Performance regressions of compiled code over the last year #47561

Marwes · 2018-01-19T00:48:25Z

Started on an update to /~https://github.com/Marwes/combine after it being dormant for a while. When I ran the benchmarks to check that my changes hadn't regressed the performance I noticed that performance had regressed by ~28% (~116% with incremental compilation!) since the last time ran benchmarks (somewhere around September 2016).

I ran the benchmarks again against an old version of the library to be able to compile it with older rustc's but the regression is the same in the master branch as well.
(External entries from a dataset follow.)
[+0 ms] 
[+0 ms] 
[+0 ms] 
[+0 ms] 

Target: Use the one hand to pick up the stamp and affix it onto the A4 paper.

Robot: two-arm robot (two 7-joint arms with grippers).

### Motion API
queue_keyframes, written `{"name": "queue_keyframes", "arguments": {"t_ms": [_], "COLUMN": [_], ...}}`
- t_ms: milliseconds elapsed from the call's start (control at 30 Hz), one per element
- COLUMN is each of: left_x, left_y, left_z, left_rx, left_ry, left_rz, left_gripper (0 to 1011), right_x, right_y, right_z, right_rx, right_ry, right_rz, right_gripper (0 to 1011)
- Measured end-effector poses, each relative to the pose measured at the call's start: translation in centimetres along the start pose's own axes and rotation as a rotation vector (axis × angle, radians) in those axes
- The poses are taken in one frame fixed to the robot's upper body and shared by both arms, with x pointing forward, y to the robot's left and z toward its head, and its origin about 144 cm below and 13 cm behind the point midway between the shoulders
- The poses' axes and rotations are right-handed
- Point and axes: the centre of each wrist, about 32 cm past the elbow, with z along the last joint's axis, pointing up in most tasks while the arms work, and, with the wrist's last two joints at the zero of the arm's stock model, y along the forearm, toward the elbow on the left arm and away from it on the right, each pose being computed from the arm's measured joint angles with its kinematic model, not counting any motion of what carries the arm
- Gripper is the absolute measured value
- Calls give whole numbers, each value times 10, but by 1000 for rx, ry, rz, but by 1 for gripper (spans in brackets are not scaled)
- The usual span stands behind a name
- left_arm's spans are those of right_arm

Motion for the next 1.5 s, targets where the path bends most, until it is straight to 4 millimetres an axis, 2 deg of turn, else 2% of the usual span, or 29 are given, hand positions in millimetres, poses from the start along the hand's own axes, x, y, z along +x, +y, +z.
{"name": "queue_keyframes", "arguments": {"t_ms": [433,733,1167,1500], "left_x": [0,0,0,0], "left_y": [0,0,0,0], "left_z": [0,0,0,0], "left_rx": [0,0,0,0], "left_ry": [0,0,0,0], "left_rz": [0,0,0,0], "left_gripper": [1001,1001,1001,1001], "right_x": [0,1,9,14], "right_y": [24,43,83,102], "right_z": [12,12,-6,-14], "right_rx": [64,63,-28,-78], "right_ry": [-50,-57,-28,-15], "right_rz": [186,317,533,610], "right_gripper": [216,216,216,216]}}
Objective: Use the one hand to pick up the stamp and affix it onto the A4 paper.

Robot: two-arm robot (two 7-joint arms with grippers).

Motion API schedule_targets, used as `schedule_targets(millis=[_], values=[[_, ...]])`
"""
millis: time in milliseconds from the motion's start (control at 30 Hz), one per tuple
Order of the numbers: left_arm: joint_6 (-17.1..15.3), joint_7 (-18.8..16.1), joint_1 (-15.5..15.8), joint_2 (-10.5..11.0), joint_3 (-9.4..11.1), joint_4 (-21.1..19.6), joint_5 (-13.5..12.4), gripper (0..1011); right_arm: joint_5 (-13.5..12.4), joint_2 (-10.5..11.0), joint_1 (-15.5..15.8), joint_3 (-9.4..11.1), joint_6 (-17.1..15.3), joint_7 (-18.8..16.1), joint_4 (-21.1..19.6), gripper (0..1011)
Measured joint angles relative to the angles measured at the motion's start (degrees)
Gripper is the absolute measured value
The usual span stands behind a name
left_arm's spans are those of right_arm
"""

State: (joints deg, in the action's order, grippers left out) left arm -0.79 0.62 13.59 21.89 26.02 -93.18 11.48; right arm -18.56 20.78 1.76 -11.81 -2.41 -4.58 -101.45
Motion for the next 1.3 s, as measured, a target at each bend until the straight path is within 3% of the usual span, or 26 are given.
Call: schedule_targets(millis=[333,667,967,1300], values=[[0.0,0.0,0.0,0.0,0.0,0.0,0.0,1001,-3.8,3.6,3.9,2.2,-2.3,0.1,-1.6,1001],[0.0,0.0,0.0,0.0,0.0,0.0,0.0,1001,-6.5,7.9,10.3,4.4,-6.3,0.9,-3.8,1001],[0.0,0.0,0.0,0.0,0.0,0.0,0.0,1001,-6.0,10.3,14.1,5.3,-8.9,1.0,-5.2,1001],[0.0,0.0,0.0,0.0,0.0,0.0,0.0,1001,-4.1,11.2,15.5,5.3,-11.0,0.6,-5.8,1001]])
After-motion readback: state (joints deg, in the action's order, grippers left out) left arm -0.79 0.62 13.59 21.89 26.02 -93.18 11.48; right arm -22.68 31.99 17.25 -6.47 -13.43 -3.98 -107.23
`cargo bench --bench http` against /~https://github.com/Marwes/combine/tree/v2.3.2

cargo-0.18.0-nightly (a73a665 2017-02-14)

test http_requests_large ... bench:     439,961 ns/iter (+/- 30,684)
test http_requests_small ... bench:      87,508 ns/iter (+/- 5,173)
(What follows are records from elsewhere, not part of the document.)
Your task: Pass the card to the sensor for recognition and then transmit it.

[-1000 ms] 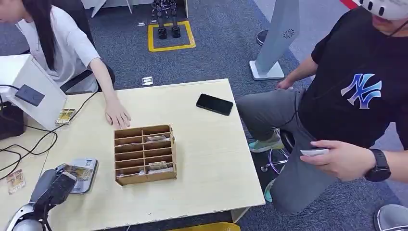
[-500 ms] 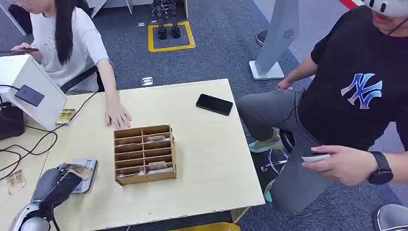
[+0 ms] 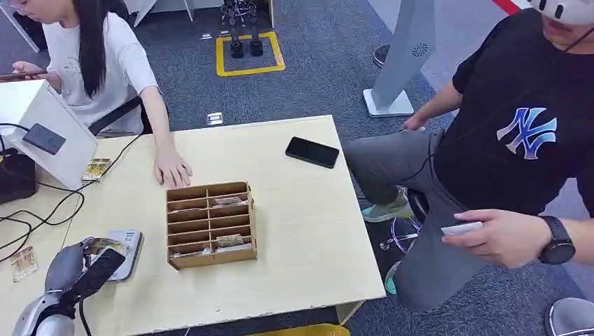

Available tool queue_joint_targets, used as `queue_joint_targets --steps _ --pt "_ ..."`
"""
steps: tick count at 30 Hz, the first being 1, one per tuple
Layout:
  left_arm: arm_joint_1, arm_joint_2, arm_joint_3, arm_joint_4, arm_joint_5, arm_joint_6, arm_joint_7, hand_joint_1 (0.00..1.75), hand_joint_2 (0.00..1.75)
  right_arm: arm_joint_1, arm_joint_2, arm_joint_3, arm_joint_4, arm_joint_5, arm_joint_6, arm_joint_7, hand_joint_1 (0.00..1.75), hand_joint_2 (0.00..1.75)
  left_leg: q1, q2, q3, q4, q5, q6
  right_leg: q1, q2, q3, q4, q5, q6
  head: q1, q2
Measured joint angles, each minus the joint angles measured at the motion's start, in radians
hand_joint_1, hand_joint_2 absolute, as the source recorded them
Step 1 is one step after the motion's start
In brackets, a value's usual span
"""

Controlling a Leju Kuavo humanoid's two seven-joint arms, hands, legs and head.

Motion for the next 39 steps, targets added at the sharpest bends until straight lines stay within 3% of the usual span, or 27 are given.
queue_joint_targets --steps 9,14,17,20,25,28,32,39 --pt "-0.009 -0.011 0.0 0.012 -0.053 0.044 0.025 1.75 1.75 0.0 0.0 0.0 0.0 0.0 -0.002 0.0 0.0 1.75 0.0 0.0 0.001 0.0 0.0 0.0 0.0 -0.001 0.001 0.0 0.0 0.0 0.0 0.0" --pt "-0.009 -0.021 0.0 0.012 -0.009 0.024 -0.013 1.75 1.75 0.0 0.0 0.0 0.0 0.0 -0.001 0.002 0.0 1.75 0.0 0.0 0.001 0.0 0.0 0.0 0.0 -0.001 0.001 0.0 0.0 0.0 0.0 0.0" --pt "-0.007 -0.027 0.002 0.004 0.061 -0.001 -0.048 1.75 1.75 0.0 0.0 0.0 0.0 0.0 -0.001 0.002 0.0 1.75 0.0 -0.001 0.001 0.0 0.0 0.0 0.0 -0.001 0.001 0.0 0.0 0.0 0.0 0.0" --pt "-0.003 -0.044 0.028 -0.026 0.202 -0.063 -0.103 1.75 1.75 0.0 0.0 0.0 0.0 0.0 -0.002 0.002 0.0 1.75 0.0 -0.001 0.001 0.0 0.0 0.0 0.0 -0.001 0.001 0.0 0.0 0.0 0.0 0.0" --pt "0.003 -0.065 0.062 -0.064 0.284 -0.072 -0.127 1.75 1.75 0.0 0.0 0.0 0.0 0.0 -0.003 0.003 0.0 1.75 0.0 0.0 0.0 0.0 0.0 0.0 0.0 -0.001 0.0 0.0 0.0 0.0 0.0 0.0" --pt "0.002 -0.082 0.105 -0.089 0.39 -0.09 -0.15 1.75 1.75 0.0 0.0 0.0 0.0 0.002 -0.003 0.006 0.0 1.75 0.0 0.0 0.0 0.0 0.0 0.0 0.0 -0.001 0.0 0.0 0.0 0.0 0.0 0.0" --pt "0.003 -0.093 0.139 -0.109 0.434 -0.106 -0.153 1.75 1.75 0.0 0.0 0.0 0.0 0.002 -0.003 0.006 0.0 1.75 0.0 0.0 0.0 0.0 0.0 0.0 0.0 0.0 -0.001 0.0 0.0 0.0 0.0 0.0" --pt "-0.022 -0.122 0.241 -0.119 0.638 -0.129 -0.177 1.75 1.75 -0.001 0.0 0.003 0.0 0.019 -0.002 0.006 0.0 1.75 0.0 0.0 -0.001 0.0 0.0 0.0 0.0 0.0 -0.002 0.0 0.0 0.0 0.0 0.0"
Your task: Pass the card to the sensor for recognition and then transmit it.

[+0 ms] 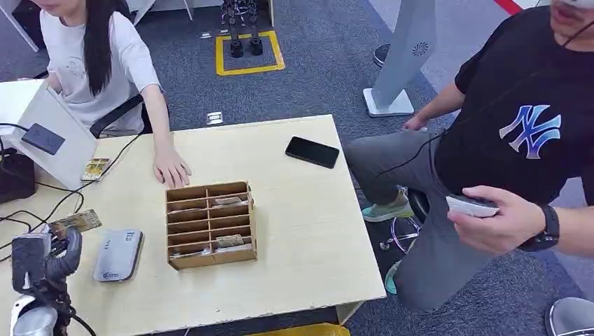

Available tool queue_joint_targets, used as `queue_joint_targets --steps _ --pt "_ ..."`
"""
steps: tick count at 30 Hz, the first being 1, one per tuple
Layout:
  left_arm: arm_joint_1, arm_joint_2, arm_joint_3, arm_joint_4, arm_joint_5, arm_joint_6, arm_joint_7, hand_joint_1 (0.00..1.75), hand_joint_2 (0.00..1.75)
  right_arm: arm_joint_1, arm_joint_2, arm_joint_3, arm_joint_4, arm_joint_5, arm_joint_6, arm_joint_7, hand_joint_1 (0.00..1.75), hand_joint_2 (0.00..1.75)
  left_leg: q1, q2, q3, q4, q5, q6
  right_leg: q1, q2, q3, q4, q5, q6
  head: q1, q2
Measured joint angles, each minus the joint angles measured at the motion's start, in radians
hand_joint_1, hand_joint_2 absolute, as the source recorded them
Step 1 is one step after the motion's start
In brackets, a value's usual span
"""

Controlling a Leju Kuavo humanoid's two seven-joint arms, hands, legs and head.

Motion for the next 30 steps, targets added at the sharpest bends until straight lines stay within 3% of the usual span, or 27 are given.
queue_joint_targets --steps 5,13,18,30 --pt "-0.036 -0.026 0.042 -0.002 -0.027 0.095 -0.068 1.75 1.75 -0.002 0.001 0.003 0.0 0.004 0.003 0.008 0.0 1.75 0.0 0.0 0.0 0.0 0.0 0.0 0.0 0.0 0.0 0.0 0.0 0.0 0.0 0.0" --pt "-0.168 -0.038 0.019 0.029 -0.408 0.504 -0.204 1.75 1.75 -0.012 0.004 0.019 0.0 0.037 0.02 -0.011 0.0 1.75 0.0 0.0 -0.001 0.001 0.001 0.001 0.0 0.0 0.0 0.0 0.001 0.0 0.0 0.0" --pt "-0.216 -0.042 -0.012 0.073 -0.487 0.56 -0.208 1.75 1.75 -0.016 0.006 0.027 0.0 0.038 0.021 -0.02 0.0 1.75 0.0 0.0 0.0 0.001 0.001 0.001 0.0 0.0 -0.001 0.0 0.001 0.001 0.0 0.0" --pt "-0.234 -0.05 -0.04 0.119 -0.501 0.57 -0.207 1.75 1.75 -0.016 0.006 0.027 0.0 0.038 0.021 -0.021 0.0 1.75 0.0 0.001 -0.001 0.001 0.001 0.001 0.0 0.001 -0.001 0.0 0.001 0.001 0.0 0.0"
rustc 1.19.0-nightly (`554c685` 2017-06-14)

test http_requests_large ... bench:     475,989 ns/iter (+/- 10,477)
test http_requests_small ... bench:      95,175 ns/iter (+/- 23,751)

rustc 1.22.0-nightly (`3681220` 2017-09-06)

test http_requests_large ... bench:     494,088 ns/iter (+/- 27,462)
test http_requests_small ... bench:     102,798 ns/iter (+/- 67,446)

rustc 1.25.0-nightly (`6828cf9` 2018-01-06) (CARGO_INCREMENTAL=0)

test http_requests_large ... bench:     551,065 ns/iter (+/- 420,621)
test http_requests_small ... bench:     112,375 ns/iter (+/- 2,098)

rustc 1.25.0-nightly (`6828cf9` 2018-01-06) (CARGO_INCREMENTAL=1)

test http_requests_large ... bench:   1,001,847 ns/iter (+/- 40,639)
test http_requests_small ... bench:     188,091 ns/iter (+/- 1,958)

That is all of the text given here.